• Assignment: Return, unaltered, every line from the beginning of the material below up to and including the one with "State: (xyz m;".

>>>

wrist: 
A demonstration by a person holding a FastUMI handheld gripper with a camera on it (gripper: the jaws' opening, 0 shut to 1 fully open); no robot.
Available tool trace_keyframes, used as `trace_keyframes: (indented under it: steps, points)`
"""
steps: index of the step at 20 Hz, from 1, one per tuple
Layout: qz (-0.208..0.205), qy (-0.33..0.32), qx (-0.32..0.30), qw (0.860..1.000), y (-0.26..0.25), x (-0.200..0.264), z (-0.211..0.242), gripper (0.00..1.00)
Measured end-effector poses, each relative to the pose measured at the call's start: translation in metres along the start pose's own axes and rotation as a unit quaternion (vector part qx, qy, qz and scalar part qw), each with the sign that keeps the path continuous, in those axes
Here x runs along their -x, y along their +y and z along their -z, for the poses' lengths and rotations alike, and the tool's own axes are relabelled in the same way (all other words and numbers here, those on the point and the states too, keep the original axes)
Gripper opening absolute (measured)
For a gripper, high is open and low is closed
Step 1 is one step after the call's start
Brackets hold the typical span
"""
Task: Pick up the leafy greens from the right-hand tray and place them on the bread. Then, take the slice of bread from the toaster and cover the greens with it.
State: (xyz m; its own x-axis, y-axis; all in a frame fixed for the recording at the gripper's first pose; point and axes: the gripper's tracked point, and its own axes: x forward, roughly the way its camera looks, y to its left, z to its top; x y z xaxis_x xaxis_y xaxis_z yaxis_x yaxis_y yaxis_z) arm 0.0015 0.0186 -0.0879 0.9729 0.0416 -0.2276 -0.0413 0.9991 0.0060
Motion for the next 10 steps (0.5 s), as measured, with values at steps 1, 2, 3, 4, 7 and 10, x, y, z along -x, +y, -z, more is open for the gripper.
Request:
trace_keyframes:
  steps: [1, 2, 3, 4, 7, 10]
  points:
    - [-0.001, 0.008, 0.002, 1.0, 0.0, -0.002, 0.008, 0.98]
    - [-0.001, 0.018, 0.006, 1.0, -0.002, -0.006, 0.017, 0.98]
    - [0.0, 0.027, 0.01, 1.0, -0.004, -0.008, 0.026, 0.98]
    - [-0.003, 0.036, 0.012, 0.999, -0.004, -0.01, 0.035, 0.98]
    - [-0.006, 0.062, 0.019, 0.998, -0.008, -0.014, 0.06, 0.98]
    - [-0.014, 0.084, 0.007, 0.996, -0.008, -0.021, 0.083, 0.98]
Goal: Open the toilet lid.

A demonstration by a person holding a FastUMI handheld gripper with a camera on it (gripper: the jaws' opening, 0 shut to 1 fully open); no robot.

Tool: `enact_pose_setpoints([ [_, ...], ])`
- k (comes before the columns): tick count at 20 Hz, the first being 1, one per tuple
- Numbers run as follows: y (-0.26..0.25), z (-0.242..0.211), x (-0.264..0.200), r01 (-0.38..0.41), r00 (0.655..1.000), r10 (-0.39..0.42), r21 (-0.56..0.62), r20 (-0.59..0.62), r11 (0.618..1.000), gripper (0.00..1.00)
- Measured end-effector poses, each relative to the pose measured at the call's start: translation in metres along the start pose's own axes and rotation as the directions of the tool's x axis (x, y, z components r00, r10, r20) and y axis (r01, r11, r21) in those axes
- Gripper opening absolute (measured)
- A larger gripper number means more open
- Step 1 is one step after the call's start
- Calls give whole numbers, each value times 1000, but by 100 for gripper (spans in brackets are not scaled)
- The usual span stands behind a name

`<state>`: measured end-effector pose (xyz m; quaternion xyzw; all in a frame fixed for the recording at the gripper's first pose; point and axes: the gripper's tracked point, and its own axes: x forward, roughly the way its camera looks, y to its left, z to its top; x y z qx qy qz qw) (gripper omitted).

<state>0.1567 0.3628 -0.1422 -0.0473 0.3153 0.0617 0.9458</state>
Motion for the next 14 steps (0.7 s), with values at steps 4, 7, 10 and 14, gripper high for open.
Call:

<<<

• Result below:
wrist: 
A demonstration by a person holding a FastUMI handheld gripper with a camera on it (gripper: the jaws' opening, 0 shut to 1 fully open); no robot.
Available tool trace_keyframes, used as `trace_keyframes: (indented under it: steps, points)`
"""
steps: index of the step at 20 Hz, from 1, one per tuple
Layout: qz (-0.208..0.205), qy (-0.33..0.32), qx (-0.32..0.30), qw (0.860..1.000), y (-0.26..0.25), x (-0.200..0.264), z (-0.211..0.242), gripper (0.00..1.00)
Measured end-effector poses, each relative to the pose measured at the call's start: translation in metres along the start pose's own axes and rotation as a unit quaternion (vector part qx, qy, qz and scalar part qw), each with the sign that keeps the path continuous, in those axes
Here x runs along their -x, y along their +y and z along their -z, for the poses' lengths and rotations alike, and the tool's own axes are relabelled in the same way (all other words and numbers here, those on the point and the states too, keep the original axes)
Gripper opening absolute (measured)
For a gripper, high is open and low is closed
Step 1 is one step after the call's start
Brackets hold the typical span
"""
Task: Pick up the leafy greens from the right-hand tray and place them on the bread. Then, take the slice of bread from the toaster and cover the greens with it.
State: (xyz m; its own x-axis, y-axis; all in a frame fixed for the recording at the gripper's first pose; point and axes: the gripper's tracked point, and its own axes: x forward, roughly the way its camera looks, y to its left, z to its top; x y z xaxis_x xaxis_y xaxis_z yaxis_x yaxis_y yaxis_z) arm 0.0015 0.0186 -0.0879 0.9729 0.0416 -0.2276 -0.0413 0.9991 0.0060

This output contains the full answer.